The current study was also the first to report on the possible existence of
Helicobacter ssp. in water samples. Non-
pylori Helicobacter species are associated with some human diseases and could exacerbate some situations such as inflammatory bowel disease (IBD), and hepatocellular carcinoma (HCC) (
54-
56). Among the
ureC positive samples, 18.75% were positive for the
cagA gene and the overall detection of
cagA gene was 13.51%. No study is carried out to detect
cagA gene in water, but in a previous study on gastric biopsies, in terms of prevalence,
cagA was 84.4% (
30).
The
cagA is a 40 kbp gene located in the cag pathogenicity island (
PaI) of the
H. pylori chromosome (
57). It is shown that the presence of
cagA gene is associated with peptic ulcer disease (
58), atrophic gastritis (
59), and gastric adenocarcinoma (
60). The
cagA positive strains are more virulent than other strains (
61). The presence of
cagA gene in water sample could be a potential risk for cancer development in Kermanshah, Iran. All the mentioned previous studies were based on the PCR of
ureC gene or
16s rRNA gene, but in the current study 2 methods of detection were considered; PCR and LAMP. In addition, various genes were employed as a target of amplification, which caused an increase in detection accuracy.

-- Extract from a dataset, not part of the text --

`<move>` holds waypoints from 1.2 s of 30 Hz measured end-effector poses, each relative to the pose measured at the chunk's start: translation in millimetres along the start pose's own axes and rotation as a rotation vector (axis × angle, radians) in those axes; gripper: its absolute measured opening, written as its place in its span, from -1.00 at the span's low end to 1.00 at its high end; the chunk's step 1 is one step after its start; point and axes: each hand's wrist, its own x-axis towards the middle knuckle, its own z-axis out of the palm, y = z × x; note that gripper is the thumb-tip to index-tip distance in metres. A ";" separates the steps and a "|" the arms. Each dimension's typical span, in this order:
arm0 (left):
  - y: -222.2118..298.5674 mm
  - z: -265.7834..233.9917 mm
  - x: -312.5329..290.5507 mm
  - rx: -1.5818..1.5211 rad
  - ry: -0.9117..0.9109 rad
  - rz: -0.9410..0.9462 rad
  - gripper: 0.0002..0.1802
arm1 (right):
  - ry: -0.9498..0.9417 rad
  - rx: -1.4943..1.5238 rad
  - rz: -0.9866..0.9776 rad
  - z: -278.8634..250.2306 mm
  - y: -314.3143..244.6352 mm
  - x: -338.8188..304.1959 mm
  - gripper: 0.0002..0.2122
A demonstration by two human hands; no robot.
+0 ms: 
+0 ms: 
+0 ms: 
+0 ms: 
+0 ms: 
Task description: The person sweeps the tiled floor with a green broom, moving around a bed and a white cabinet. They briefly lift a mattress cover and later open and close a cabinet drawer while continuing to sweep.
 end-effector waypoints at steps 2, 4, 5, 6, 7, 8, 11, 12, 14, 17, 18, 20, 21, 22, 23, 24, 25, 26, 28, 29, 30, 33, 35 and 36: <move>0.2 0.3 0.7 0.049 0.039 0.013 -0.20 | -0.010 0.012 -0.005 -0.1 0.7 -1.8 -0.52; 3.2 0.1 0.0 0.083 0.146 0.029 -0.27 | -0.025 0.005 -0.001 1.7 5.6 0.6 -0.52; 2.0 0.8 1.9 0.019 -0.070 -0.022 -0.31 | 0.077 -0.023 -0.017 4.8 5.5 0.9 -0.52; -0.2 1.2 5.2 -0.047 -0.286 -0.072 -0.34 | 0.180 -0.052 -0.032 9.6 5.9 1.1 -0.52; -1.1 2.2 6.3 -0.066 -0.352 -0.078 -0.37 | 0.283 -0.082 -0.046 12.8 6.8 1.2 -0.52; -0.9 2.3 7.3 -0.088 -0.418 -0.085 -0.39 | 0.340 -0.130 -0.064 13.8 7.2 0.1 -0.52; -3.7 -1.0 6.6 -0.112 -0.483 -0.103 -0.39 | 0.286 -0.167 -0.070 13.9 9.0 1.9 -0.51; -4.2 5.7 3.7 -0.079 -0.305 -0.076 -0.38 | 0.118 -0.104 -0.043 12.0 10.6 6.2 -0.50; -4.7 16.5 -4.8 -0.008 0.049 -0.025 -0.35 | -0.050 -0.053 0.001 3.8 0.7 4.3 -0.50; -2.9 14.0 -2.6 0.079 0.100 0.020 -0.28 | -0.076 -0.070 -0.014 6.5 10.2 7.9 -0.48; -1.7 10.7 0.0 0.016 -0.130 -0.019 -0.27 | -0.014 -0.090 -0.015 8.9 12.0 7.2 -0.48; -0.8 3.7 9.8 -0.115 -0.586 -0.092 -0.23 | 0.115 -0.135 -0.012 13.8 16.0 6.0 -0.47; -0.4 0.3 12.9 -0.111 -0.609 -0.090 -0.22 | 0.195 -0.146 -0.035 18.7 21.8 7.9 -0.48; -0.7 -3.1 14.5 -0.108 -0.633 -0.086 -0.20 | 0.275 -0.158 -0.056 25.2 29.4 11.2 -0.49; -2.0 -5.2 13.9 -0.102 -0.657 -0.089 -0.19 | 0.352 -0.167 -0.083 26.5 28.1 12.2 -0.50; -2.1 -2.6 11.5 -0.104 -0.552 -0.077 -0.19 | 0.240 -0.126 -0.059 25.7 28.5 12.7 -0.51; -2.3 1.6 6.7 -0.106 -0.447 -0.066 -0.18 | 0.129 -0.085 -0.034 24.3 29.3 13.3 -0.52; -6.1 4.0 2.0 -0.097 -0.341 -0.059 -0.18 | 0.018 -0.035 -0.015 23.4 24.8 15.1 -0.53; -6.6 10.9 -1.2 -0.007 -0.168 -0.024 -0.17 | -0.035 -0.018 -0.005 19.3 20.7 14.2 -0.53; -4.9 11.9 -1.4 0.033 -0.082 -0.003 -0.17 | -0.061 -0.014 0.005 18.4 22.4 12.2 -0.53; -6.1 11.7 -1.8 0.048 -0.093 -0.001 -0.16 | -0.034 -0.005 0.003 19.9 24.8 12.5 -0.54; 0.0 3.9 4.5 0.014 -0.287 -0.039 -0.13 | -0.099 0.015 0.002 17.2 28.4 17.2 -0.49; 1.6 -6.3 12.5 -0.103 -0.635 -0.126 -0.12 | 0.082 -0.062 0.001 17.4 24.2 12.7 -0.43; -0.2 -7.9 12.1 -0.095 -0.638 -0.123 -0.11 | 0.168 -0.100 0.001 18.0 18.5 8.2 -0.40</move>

It is noteworthy that it was the first study to report on the use of LAMP reaction to detect H. pylori in water samples.
Loop-mediated isothermal amplification is easy to perform if the appropriate primers are prepared, which requires only 6 pairs of primers, DNA polymerase, a bain-marie bath, and a thermocycler for reaction. Loop-mediated isothermal amplification is 10-100-fold more analytically sensitive than PCR. Compared to the other amplification methods, the DNA amplification reaction in LAMP method is carried out under isothermal condition and the efficiency of the amplification is higher and, the detection limit is lower (
62,
63). The analytical specificity of the LAMP is attributed to 6 sets of primers that recognize 8 distinct regions on the target DNA. The amplified products can be also confirmed using sequencing or digestion with restriction enzyme (
64-
66). Since the LAMP method is much more analytically sensitive than PCR, therefore, more positive results are obtained in the reactions.
Considering the fact that cagA is associated with increased virulence, risk of peptic ulcer and cancer, the high prevalence of H. pylori and the presence of cagA gene in drinking water is fast becoming an alarming situation. In the current study, 25% of samples were positive for non-pylori Helicobacter species. However, non-pylori Helicobacter species are linked with chronic infection of the intestinal and hepatobiliary tract. They also disturb immune responses of the intestinal epithelial cells by modulating its inflammatory response, which increases the risk of bacterial infection in the intestine. The contamination of water by these bacteria could be a potential risk to develop some gastrointestinal diseases.